== What you need to do ==
Across the listing that follows, establish how many lines contain the string "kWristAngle" and provide that number by itself.

──────

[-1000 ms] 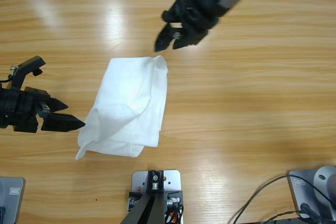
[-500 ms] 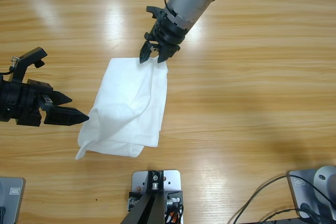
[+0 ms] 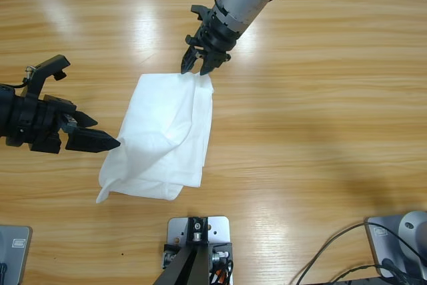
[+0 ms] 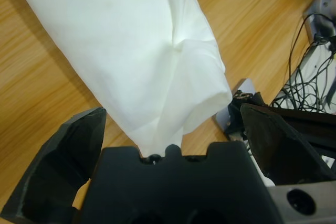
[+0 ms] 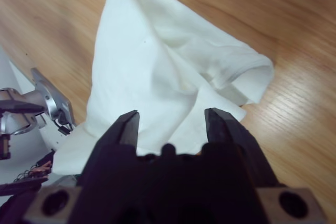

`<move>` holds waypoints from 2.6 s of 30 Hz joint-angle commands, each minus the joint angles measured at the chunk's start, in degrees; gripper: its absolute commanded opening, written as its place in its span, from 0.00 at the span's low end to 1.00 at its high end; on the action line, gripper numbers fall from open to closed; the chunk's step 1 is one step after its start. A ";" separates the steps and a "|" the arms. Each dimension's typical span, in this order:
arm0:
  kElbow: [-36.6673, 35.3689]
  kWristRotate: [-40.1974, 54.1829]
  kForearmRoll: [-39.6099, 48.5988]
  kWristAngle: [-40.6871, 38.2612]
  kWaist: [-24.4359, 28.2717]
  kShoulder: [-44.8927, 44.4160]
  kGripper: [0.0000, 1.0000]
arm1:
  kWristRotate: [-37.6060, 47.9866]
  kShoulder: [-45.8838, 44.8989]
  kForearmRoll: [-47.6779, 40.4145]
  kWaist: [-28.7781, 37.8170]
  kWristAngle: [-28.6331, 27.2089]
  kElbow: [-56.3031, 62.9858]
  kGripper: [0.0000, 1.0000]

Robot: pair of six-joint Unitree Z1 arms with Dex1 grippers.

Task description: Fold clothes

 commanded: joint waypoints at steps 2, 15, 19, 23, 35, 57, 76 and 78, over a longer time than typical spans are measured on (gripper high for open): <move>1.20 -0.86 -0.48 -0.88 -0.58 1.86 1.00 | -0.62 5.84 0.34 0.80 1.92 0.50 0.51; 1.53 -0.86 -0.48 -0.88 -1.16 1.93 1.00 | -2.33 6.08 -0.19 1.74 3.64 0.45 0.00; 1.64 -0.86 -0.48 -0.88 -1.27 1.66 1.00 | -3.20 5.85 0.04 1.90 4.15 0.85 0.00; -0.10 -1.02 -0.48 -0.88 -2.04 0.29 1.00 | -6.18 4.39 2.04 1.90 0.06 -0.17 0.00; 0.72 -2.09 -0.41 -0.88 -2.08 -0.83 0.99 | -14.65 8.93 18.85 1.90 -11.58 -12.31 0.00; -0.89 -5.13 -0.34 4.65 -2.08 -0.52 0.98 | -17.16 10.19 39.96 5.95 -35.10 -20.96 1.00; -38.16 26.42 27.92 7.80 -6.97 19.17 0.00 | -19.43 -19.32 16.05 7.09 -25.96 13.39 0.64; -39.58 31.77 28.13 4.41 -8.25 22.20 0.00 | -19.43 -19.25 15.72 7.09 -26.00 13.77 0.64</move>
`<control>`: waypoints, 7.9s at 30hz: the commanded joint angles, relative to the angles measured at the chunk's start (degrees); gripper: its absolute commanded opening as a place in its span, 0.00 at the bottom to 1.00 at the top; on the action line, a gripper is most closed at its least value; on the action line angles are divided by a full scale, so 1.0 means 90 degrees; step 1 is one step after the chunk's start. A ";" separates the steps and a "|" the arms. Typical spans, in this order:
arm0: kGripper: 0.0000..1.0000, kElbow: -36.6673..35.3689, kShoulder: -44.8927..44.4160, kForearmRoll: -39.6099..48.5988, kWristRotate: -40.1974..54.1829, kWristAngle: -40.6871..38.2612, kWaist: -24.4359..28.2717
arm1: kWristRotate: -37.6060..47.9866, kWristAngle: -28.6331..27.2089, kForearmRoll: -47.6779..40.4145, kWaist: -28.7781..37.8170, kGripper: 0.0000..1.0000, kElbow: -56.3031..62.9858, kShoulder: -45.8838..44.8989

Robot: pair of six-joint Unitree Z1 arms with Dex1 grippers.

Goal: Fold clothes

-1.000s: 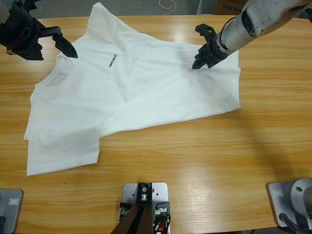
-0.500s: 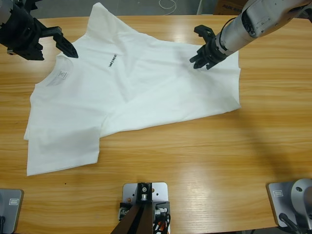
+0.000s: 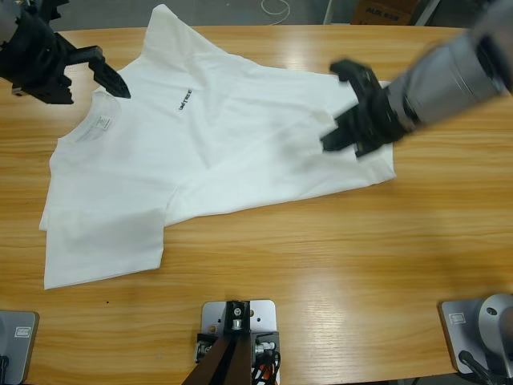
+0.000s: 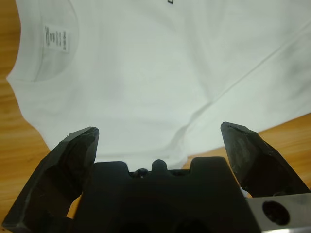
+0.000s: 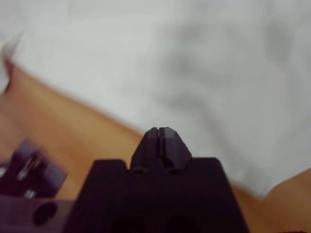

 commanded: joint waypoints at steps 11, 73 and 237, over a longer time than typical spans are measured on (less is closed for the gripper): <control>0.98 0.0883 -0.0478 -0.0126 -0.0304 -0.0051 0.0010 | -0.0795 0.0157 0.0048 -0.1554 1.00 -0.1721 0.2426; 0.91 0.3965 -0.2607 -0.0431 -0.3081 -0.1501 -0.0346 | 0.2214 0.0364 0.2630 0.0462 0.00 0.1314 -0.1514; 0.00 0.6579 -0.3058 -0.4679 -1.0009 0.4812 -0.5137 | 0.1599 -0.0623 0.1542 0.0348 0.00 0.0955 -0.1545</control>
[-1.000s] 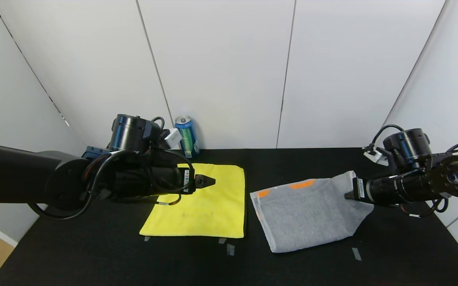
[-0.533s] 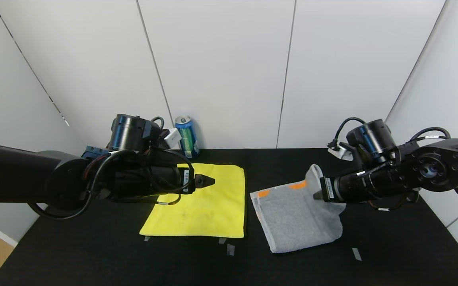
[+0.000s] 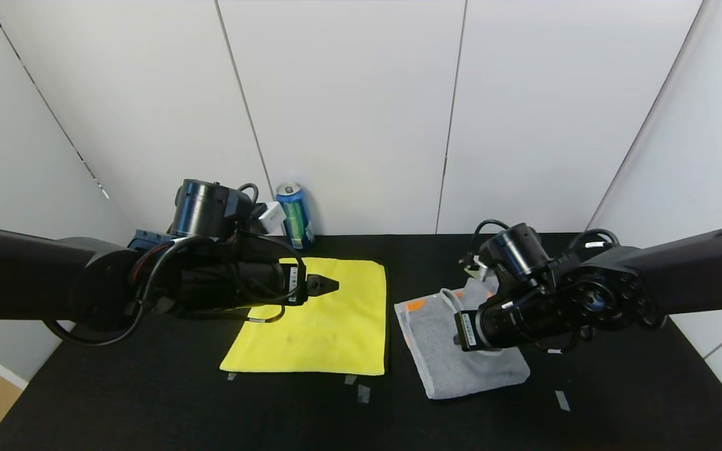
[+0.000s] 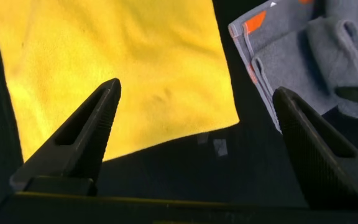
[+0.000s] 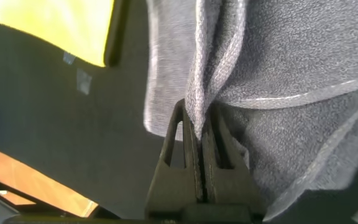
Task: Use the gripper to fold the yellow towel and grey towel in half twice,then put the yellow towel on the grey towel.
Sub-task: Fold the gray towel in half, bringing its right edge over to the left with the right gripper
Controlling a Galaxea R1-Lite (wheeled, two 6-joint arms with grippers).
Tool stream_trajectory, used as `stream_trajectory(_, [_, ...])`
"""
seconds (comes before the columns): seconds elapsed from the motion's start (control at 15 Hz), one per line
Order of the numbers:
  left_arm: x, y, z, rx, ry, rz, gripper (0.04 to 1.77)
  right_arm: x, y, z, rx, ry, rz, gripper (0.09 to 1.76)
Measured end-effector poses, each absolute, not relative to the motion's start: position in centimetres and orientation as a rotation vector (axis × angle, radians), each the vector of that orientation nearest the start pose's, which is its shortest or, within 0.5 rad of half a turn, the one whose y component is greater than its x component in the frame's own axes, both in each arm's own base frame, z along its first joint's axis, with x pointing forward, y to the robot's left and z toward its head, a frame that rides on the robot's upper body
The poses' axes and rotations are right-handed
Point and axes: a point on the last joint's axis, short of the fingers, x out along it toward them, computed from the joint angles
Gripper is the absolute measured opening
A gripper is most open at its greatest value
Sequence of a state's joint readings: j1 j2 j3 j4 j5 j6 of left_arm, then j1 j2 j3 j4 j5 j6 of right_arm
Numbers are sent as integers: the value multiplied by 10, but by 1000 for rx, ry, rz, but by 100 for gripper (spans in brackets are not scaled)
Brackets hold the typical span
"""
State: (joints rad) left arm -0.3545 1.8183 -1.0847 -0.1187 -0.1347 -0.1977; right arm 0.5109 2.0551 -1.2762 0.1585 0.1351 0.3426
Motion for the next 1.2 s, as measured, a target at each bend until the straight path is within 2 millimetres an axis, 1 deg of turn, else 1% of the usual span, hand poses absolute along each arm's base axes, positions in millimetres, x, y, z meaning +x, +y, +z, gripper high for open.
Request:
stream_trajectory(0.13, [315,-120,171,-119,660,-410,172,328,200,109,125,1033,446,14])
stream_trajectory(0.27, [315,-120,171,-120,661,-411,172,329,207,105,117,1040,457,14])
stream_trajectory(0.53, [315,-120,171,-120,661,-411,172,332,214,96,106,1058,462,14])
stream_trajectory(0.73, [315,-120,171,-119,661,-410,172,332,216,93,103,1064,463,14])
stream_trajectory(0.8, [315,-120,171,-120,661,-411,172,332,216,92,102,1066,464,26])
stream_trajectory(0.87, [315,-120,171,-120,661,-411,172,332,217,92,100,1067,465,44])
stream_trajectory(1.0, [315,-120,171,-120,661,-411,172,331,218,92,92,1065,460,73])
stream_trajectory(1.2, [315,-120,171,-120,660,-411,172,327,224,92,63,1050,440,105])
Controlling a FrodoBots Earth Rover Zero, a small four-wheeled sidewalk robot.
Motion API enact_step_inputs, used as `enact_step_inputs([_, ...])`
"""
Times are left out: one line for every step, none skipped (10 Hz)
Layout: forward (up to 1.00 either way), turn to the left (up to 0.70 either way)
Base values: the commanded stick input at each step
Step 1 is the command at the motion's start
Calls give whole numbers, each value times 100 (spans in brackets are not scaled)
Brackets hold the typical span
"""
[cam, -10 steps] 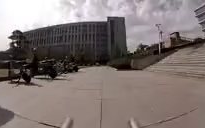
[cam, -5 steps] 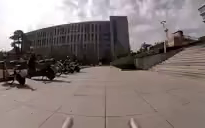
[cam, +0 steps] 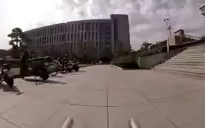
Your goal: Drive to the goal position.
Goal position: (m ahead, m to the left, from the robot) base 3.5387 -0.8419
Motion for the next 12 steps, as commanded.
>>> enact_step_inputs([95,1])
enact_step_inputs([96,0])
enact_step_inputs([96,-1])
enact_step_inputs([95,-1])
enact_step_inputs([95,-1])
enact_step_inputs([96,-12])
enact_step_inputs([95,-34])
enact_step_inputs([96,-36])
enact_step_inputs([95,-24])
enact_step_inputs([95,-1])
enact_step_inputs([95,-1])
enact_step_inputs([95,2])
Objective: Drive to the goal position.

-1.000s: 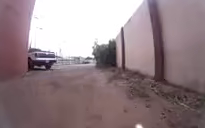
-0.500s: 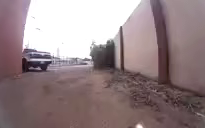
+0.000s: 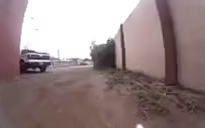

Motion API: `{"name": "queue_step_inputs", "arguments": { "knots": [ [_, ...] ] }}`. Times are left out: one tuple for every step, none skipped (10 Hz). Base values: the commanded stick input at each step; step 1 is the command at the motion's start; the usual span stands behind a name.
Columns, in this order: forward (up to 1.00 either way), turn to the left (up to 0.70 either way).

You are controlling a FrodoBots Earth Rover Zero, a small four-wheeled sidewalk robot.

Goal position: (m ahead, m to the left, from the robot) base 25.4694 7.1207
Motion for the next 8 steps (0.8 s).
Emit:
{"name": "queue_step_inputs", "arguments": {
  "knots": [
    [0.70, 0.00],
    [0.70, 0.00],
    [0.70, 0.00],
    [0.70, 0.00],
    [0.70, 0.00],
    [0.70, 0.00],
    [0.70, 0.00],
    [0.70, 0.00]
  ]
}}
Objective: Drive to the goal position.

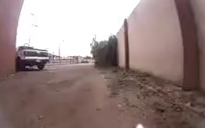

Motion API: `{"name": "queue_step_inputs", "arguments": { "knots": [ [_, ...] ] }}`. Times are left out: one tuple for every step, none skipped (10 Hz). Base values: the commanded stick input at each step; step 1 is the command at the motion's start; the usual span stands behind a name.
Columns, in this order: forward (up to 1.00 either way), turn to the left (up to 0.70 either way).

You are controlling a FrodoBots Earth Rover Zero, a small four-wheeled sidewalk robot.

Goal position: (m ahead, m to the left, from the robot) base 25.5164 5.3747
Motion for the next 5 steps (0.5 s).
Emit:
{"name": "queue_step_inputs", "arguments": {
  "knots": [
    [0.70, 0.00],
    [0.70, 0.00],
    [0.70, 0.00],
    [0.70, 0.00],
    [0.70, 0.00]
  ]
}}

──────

== Output of the task ==
4